--- Records for processing ---
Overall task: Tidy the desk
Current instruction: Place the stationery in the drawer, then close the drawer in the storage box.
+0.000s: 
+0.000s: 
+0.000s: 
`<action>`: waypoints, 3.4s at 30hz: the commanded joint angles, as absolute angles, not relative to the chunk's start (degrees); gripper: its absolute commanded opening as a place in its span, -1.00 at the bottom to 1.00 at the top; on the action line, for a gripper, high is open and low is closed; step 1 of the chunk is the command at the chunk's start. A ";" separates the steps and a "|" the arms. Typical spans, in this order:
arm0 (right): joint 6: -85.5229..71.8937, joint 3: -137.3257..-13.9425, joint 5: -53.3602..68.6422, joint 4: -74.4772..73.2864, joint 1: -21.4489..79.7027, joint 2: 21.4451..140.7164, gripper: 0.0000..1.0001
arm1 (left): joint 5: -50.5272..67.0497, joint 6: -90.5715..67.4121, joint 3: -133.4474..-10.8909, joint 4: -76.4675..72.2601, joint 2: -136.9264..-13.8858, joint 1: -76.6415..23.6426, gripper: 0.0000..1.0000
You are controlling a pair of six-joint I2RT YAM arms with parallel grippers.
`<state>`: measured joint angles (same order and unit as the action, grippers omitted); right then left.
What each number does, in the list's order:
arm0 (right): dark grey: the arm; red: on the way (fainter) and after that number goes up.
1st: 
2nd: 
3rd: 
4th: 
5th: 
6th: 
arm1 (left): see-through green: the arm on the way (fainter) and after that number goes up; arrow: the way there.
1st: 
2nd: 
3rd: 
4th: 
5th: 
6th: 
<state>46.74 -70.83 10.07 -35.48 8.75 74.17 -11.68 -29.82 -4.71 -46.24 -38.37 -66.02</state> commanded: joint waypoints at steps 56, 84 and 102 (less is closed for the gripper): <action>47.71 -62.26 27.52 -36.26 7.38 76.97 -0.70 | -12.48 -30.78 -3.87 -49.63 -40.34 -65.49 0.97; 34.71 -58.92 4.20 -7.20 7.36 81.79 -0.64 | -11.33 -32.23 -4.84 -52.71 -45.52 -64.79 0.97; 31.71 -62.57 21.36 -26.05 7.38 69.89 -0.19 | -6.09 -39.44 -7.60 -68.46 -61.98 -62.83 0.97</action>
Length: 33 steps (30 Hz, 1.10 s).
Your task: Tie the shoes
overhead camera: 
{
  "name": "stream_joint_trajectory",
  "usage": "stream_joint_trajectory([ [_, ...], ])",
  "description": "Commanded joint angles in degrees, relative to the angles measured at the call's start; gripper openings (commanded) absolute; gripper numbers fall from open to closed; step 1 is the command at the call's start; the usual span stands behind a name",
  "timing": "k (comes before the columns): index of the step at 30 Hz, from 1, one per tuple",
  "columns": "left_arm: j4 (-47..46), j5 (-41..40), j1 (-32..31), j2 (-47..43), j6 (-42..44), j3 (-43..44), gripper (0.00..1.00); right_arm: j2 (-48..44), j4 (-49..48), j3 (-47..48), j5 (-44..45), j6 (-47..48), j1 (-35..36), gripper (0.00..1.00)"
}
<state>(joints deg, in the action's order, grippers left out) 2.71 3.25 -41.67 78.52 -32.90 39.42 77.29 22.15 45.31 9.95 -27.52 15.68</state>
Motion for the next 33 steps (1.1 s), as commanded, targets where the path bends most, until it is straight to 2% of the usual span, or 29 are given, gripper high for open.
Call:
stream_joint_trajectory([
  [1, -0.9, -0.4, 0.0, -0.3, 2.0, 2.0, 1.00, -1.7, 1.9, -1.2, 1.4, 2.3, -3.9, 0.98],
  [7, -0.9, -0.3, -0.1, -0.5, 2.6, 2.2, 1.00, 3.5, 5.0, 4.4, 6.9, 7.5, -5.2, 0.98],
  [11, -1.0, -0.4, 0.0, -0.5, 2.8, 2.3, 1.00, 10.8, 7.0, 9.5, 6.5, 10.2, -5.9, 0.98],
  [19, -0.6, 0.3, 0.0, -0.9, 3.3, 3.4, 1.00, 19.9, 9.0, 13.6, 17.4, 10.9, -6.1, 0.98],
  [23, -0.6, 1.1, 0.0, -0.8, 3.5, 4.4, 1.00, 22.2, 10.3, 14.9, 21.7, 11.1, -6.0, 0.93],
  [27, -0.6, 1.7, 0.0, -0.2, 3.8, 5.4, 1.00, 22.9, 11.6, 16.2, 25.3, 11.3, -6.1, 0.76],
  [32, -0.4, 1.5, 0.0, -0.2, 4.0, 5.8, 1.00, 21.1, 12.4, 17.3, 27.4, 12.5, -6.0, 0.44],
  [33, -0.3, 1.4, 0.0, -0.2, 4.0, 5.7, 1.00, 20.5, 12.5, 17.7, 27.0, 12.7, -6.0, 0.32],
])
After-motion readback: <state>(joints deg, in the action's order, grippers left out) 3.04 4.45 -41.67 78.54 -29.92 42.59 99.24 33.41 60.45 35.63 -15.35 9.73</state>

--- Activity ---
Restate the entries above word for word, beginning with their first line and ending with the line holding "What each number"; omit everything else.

--- Output for this task ---
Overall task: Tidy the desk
Current instruction: Place the stationery in the drawer, then close the drawer in the storage box.
+0.000s: 
+0.000s: 
+0.000s: 
`<action>`: waypoints, 3.4s at 30hz: the commanded joint angles, as absolute angles, not relative to the chunk's start (degrees); gripper: its absolute commanded opening as a place in its span, -1.00 at the bottom to 1.00 at the top; on the action line, for a gripper, high is open and low is closed; step 1 of the chunk is the command at the chunk's start. A ";" separates the steps and a "|" the arms. Typical spans, in this order:
arm0 (right): joint 6: -85.5229..71.8937, joint 3: -137.3257..-13.9425, joint 5: -53.3602..68.6422, joint 4: -74.4772..73.2864, joint 1: -21.4489..79.7027, joint 2: 21.4451..140.7164, gripper: 0.0000..1.0001
arm1 (left): joint 5: -50.5272..67.0497, joint 6: -90.5715..67.4121, joint 3: -133.4474..-10.8909, joint 4: -76.4675..72.2601, joint 2: -136.9264..-13.8858, joint 1: -76.6415..23.6426, gripper: 0.0000..1.0000
You are controlling a pair of six-joint I2RT YAM arms with parallel grippers.
`<state>`: measured joint angles (same order and unit as the action, grippers omitted); right then left.
What each number does, in the list's order:

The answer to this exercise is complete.